The US Department of Justice on Thursday accused Guinea Bissau Armed Forces Chief General Antonio Indjai of plotting to traffic cocaine to the US and sell weapons to Colombia’s FARC rebels, after a months-long undercover operation that has also ensnared a former Guinean navy chief.
However, Indjai — widely seen as the country’s most powerful man — remains in Bissau after evading the sting and the big question is how he will react to becoming a target for US law enforcement agents.
US undercover agents snared Guinea-Bissau’s former navy chief, Rear Admiral Jose Americo Bubo Na Tchuto, in the high-seas drugs sting on April 2 — the most high-profile score in the US war on drugs in Africa.
Na Tchuto — better known as Bubo — and two other defendants, Papis Djeme and Tchamy Yala, appeared in a New York court on April 5. They were ordered detained without bail for plotting to aid cocaine shipments from Latin America reach markets in the US and Europe.
Sources say Indjai was also targeted, but he dodged the planned arrest by refusing to meet the undercover agents in international waters.
Indjai has previously denied links with drugs smuggling.
Guinea-Bissau’s caretaker government is due to publish a road map to elections next month that African and Western diplomats hope will close the book on decades of turmoil since independence from Portugal in 1974.

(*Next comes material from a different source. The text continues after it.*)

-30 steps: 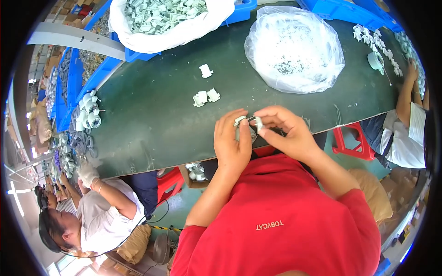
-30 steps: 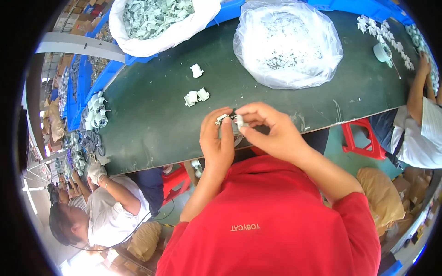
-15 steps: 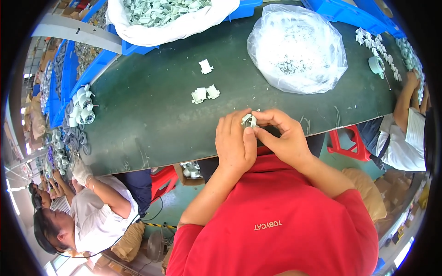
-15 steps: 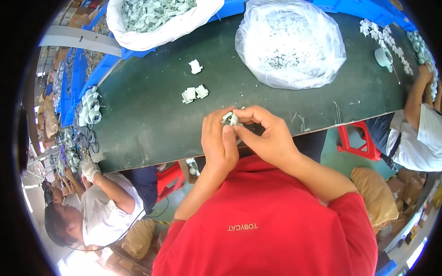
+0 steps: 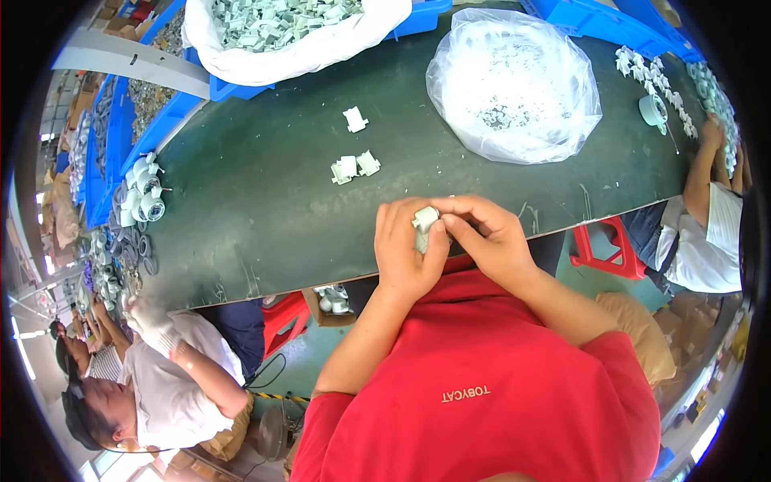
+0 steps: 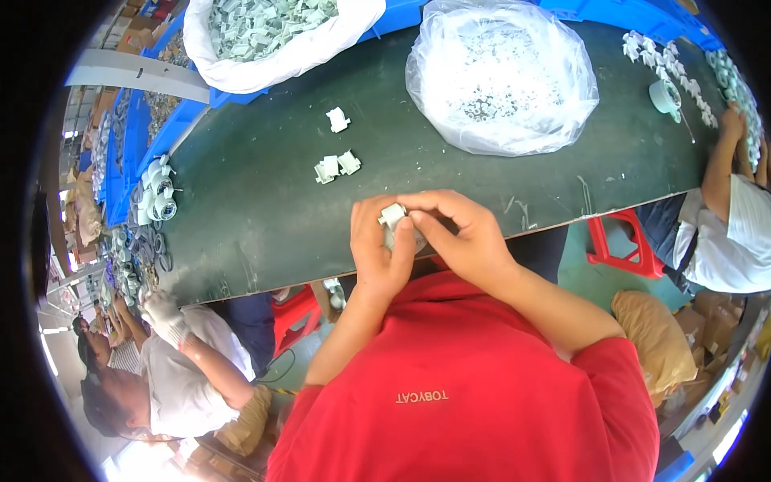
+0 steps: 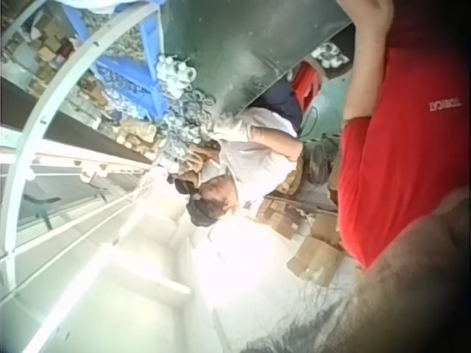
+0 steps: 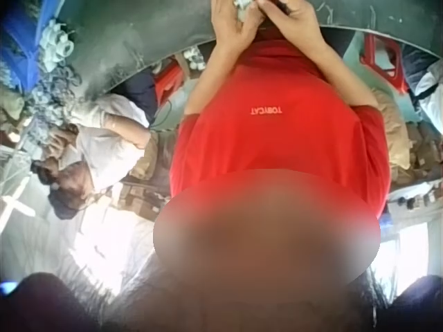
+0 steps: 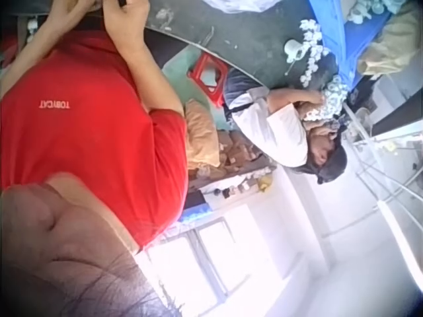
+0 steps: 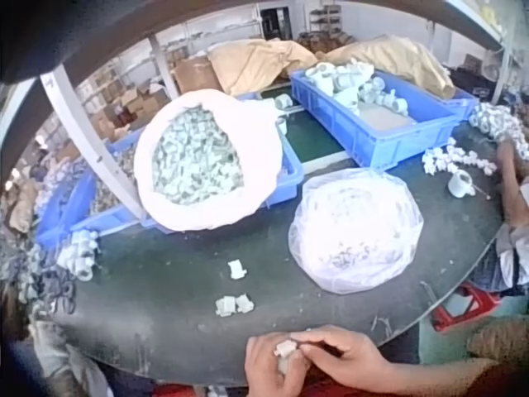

Repeated coups, political assassinations and a civil war have weakened Guinea-Bissau’s law enforcement and paved the way for Colombian cartels to use it as a transhipment hub for tonnes of narcotics destined for Europe and the US.
The country entered its latest crisis in April last year, when the military arrested then-Guinean prime minister Carlos Gomes Junior and acting Guinean president Raimundo Pereira in the midst of an election that Gomes Junior was poised to win.
Indjai, who accused Gomes Junior of plotting to replace Guinea-Bissau’s army leadership, seized control in the wake of the putsch. He ceded power a month later to a transitional government led by a civilian, Guinean President Manuel Serifo Nhamadjo. Nhamadjo had been due to hold elections within 12 months, but that plan has now been postponed.